SUPPLIED MATERIAL
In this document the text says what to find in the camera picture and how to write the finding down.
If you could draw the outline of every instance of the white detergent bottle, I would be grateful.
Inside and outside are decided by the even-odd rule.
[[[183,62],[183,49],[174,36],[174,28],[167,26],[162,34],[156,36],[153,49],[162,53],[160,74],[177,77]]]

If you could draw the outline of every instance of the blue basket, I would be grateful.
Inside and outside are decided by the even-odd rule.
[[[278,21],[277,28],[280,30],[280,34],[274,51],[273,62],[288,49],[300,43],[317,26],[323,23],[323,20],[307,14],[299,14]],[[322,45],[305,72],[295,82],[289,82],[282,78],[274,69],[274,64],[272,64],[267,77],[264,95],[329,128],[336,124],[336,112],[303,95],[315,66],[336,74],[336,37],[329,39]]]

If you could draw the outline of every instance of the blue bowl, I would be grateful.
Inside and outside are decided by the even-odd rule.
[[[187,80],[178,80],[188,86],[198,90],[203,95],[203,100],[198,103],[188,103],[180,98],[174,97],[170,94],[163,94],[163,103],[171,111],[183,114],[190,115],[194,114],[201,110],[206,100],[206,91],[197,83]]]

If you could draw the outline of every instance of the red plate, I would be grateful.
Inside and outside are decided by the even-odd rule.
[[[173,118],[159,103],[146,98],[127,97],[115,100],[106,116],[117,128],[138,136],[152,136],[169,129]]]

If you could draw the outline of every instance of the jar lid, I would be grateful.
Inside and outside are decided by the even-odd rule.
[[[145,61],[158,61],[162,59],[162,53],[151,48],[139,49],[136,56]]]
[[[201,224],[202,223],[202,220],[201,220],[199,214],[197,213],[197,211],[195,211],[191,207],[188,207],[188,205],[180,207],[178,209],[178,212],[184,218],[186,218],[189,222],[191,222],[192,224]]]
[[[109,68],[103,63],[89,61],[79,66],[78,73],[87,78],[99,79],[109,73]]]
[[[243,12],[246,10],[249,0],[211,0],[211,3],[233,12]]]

WHAT THE TASK ASKS
Please write the data above out again, exactly the same.

THE ANSWER
In this document the text says what to find in the camera picture and how to write the finding down.
If you could draw the outline of every instance of the white detergent bottle, I would be grateful.
Inside and outside are decided by the even-odd rule.
[[[183,62],[183,49],[174,36],[174,28],[167,26],[162,34],[156,36],[153,49],[162,53],[160,74],[177,77]]]

If you could draw the outline of every instance of the blue basket, I would be grateful.
Inside and outside are decided by the even-odd rule.
[[[278,21],[277,28],[280,30],[280,34],[274,51],[273,62],[288,49],[300,43],[317,26],[323,23],[323,20],[307,14],[299,14]],[[322,45],[305,72],[295,82],[289,82],[282,78],[274,69],[274,64],[272,64],[267,77],[264,95],[329,128],[336,124],[336,112],[303,95],[315,66],[336,74],[336,37],[329,39]]]

If you could draw the outline of every instance of the blue bowl, I would be grateful.
Inside and outside are decided by the even-odd rule.
[[[187,80],[178,80],[188,86],[198,90],[203,95],[203,100],[198,103],[188,103],[180,98],[174,97],[170,94],[163,94],[163,103],[171,111],[183,114],[190,115],[194,114],[201,110],[206,100],[206,91],[197,83]]]

If you could draw the outline of every instance of the red plate, I would be grateful.
Inside and outside are decided by the even-odd rule.
[[[173,118],[159,103],[146,98],[127,97],[115,100],[106,116],[117,128],[138,136],[152,136],[169,129]]]

If you could draw the outline of every instance of the jar lid, I would be grateful.
Inside and outside are decided by the even-odd rule.
[[[145,61],[158,61],[162,59],[162,53],[151,48],[139,49],[136,56]]]
[[[201,224],[202,223],[202,220],[201,220],[199,214],[197,213],[197,211],[195,211],[191,207],[188,207],[188,205],[180,207],[178,209],[178,212],[184,218],[186,218],[189,222],[191,222],[192,224]]]
[[[109,68],[103,63],[89,61],[79,66],[78,73],[87,78],[99,79],[109,73]]]
[[[243,12],[246,10],[249,0],[211,0],[211,3],[233,12]]]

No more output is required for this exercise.